§ **TASK DETAILS**
Each line containing the string "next" should be copied out of the entries.

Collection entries
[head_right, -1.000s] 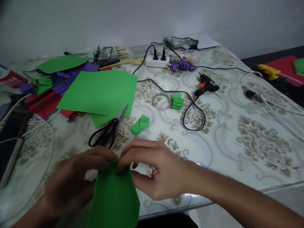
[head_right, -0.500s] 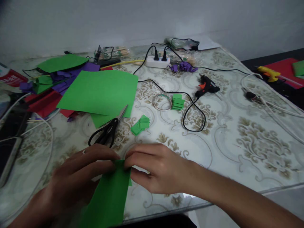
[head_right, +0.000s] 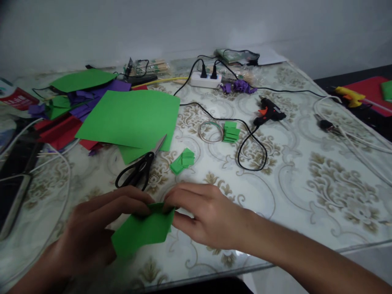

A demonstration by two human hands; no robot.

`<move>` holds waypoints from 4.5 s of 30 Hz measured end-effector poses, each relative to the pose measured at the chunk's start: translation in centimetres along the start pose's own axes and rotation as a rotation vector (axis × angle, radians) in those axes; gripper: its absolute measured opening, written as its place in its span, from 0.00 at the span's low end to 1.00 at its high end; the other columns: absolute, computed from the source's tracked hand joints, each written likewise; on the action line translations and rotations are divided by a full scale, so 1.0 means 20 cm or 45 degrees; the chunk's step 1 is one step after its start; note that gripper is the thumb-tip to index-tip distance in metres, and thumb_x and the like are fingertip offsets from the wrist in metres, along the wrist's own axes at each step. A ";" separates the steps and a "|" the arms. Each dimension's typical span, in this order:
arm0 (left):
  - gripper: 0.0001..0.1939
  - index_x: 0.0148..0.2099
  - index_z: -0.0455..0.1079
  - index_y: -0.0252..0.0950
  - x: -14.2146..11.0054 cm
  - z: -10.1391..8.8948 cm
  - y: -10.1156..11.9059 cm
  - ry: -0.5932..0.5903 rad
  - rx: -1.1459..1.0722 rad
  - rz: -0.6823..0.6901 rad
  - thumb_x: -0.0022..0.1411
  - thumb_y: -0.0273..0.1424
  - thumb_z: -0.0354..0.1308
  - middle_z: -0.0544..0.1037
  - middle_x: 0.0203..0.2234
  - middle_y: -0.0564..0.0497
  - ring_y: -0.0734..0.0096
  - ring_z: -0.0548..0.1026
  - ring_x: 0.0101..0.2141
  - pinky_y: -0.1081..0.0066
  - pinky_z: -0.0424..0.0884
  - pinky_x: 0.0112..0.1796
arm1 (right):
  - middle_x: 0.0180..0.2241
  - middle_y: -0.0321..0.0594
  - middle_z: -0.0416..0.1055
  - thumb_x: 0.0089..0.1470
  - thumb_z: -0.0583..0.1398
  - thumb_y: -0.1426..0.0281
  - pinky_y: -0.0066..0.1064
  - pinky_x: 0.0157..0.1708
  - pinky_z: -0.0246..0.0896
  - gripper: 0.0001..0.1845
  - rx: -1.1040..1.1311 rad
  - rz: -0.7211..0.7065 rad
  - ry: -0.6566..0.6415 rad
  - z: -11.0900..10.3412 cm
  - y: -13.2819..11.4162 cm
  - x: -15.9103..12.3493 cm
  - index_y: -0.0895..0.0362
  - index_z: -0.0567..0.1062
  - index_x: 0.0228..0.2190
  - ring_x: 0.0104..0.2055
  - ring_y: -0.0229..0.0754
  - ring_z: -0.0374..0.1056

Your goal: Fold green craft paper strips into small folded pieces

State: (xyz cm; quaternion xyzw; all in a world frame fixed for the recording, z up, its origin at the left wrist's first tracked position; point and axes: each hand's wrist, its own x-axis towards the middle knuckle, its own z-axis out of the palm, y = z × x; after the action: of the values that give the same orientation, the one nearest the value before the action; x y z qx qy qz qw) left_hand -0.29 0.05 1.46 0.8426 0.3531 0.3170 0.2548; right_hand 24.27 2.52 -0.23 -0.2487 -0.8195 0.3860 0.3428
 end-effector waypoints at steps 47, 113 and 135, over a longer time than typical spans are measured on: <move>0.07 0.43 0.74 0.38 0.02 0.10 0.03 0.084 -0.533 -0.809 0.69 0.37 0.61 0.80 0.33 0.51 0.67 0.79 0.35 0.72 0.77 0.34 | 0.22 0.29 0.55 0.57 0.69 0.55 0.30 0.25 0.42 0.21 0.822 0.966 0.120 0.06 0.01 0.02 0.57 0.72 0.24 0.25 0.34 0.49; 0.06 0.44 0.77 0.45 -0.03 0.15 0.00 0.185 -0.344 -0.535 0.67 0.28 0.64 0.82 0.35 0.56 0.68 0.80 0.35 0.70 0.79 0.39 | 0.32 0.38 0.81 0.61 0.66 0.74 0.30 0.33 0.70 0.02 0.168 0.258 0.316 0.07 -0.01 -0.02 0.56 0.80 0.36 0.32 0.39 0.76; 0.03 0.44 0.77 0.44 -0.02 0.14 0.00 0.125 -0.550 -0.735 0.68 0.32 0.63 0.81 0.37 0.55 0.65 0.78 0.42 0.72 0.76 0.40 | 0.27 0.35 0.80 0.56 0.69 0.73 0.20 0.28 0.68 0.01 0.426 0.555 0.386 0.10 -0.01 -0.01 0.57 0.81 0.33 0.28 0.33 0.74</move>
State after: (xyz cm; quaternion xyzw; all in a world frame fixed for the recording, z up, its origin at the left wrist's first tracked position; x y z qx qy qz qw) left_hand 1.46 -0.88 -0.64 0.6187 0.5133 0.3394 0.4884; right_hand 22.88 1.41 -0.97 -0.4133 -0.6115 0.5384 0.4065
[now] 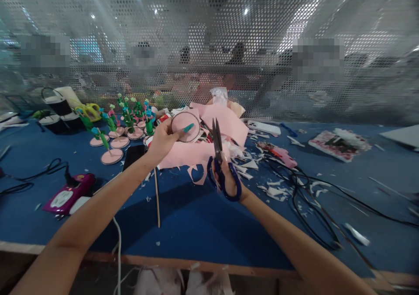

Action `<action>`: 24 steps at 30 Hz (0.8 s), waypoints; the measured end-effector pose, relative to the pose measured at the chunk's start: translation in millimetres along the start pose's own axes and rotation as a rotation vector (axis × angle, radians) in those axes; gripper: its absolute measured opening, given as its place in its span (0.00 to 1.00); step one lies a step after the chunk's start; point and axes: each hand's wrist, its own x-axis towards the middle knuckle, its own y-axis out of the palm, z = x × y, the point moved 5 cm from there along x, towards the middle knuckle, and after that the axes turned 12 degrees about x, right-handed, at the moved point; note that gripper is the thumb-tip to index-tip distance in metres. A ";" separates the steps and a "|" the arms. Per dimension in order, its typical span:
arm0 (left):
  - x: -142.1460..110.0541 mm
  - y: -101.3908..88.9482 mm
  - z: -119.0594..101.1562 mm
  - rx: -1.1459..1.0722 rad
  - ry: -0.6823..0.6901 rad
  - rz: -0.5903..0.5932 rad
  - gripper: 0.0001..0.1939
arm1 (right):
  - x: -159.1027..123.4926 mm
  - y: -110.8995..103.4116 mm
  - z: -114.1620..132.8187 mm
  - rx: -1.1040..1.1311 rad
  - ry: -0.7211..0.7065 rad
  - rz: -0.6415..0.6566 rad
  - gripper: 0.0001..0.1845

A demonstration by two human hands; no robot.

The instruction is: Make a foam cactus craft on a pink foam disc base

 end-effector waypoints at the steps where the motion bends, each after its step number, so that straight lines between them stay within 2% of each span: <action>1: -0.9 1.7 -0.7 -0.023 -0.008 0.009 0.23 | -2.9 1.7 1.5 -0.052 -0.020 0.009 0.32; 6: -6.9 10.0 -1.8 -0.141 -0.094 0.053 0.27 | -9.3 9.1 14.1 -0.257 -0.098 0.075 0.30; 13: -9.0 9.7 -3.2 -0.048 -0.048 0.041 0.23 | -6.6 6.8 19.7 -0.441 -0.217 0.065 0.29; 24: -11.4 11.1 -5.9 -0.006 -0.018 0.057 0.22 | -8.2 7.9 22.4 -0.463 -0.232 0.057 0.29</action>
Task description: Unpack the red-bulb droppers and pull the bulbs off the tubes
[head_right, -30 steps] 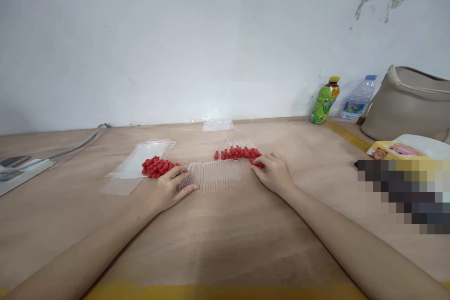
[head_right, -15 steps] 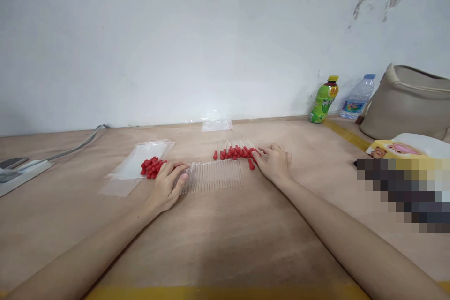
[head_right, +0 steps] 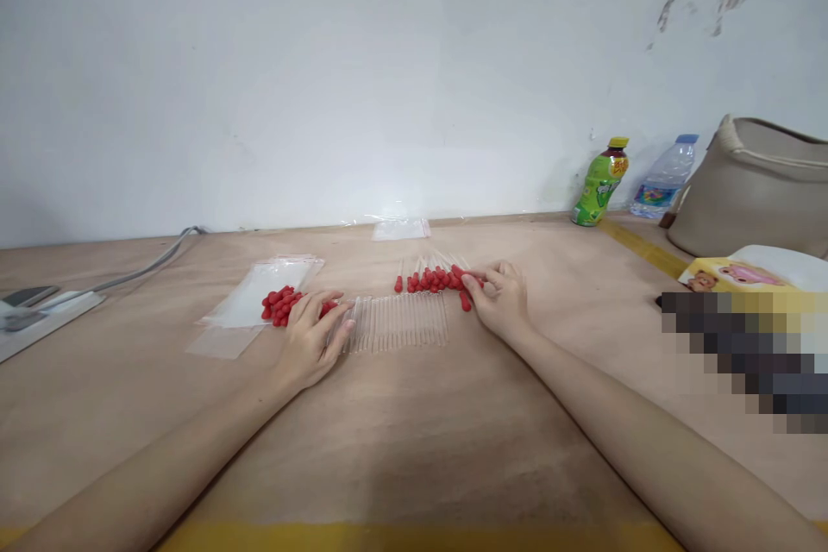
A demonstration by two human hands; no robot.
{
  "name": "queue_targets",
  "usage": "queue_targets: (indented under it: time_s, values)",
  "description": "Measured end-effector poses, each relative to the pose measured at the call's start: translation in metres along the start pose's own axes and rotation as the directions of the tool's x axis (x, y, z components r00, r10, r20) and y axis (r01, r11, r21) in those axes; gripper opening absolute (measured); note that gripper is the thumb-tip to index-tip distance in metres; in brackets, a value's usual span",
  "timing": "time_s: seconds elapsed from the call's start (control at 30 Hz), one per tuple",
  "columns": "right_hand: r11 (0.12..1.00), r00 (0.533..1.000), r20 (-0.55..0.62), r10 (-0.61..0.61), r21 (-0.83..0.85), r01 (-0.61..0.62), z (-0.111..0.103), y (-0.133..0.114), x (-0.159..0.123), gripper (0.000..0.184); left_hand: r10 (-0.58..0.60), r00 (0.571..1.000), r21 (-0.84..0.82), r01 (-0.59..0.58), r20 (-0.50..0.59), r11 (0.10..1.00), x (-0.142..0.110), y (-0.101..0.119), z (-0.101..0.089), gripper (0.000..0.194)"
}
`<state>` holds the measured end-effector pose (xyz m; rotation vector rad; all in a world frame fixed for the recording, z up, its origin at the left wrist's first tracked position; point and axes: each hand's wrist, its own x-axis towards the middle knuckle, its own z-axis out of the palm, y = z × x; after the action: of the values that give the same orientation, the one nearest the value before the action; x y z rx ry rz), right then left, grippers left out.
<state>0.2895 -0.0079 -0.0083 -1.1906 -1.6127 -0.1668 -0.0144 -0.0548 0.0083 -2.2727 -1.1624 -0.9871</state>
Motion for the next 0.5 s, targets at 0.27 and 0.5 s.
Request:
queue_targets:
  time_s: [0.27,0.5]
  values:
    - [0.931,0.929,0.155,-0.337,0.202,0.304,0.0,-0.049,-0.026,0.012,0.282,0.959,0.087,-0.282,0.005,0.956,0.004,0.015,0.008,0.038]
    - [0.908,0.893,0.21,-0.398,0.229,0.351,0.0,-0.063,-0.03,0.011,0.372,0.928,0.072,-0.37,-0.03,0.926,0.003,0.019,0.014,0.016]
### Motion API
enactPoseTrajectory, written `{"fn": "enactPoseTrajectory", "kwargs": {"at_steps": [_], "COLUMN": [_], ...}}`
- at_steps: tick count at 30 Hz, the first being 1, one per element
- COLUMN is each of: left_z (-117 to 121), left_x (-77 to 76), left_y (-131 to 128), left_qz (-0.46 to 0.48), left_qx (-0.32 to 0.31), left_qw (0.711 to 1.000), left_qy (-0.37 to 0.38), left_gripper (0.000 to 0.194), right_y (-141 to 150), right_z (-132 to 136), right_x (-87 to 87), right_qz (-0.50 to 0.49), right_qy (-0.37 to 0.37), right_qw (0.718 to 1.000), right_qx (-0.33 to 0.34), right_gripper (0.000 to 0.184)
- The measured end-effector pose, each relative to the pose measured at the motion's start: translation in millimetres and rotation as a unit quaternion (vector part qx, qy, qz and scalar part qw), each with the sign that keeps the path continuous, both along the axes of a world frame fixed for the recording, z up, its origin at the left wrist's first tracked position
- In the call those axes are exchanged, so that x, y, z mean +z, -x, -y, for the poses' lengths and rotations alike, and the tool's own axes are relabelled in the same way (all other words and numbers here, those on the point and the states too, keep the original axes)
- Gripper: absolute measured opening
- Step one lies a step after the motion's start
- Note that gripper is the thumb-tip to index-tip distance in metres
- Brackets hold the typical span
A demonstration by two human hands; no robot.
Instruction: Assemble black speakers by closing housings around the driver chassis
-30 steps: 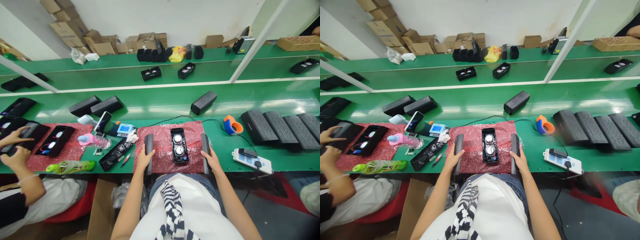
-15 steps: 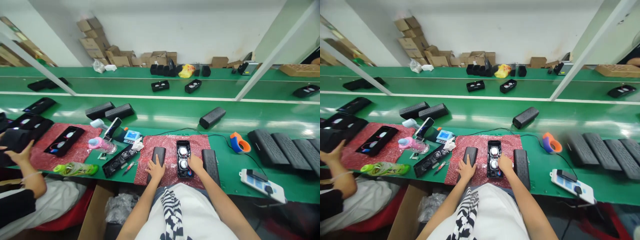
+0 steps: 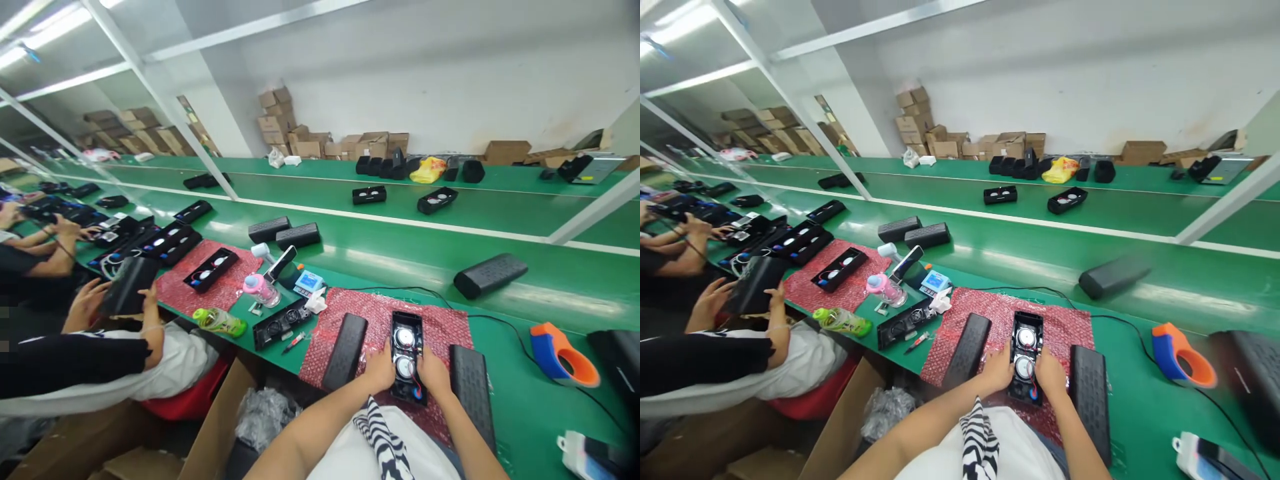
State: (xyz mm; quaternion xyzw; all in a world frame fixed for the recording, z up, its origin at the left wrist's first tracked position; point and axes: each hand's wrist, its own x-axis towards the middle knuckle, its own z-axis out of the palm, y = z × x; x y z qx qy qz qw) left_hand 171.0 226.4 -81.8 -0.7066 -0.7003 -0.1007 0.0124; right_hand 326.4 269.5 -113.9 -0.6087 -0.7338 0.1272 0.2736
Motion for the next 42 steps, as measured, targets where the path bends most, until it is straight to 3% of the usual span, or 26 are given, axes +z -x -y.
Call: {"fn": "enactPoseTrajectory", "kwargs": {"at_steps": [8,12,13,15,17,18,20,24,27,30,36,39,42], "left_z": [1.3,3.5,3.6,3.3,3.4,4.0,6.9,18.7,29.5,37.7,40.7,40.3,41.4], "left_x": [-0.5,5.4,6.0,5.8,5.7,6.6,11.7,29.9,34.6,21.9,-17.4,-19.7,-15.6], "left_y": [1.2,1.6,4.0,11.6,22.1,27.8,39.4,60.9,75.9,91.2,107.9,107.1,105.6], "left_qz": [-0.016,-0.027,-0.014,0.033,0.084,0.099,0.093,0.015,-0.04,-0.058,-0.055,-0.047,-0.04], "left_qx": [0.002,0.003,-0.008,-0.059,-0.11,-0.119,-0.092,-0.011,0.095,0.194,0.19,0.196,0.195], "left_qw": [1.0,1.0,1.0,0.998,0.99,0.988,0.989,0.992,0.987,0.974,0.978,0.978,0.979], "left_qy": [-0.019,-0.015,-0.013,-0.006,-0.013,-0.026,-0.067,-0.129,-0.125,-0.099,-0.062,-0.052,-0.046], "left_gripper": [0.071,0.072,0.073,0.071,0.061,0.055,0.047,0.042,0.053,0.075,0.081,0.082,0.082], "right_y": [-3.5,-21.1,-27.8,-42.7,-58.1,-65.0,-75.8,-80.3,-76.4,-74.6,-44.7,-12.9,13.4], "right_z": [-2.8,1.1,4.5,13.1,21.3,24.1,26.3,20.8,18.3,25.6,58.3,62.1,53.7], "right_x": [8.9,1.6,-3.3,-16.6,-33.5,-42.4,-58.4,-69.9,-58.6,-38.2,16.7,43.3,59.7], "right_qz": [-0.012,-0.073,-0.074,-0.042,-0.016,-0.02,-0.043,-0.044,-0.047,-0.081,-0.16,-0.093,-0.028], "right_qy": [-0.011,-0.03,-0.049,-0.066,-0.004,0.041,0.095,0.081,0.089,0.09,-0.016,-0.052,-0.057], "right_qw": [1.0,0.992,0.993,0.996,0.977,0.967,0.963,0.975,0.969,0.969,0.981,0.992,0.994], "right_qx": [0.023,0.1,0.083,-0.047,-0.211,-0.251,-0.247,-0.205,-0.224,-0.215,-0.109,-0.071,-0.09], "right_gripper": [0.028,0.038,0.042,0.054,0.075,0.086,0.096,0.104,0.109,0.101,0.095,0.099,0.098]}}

§ **RESPONSE AREA**
Motion for the next 0.5 s, targets at 0.27 and 0.5 s.
Motion for the next 42 steps, as measured, targets where the path bends most, until it is straight to 3% of the usual span, or 26 are given, axes +z -x -y.

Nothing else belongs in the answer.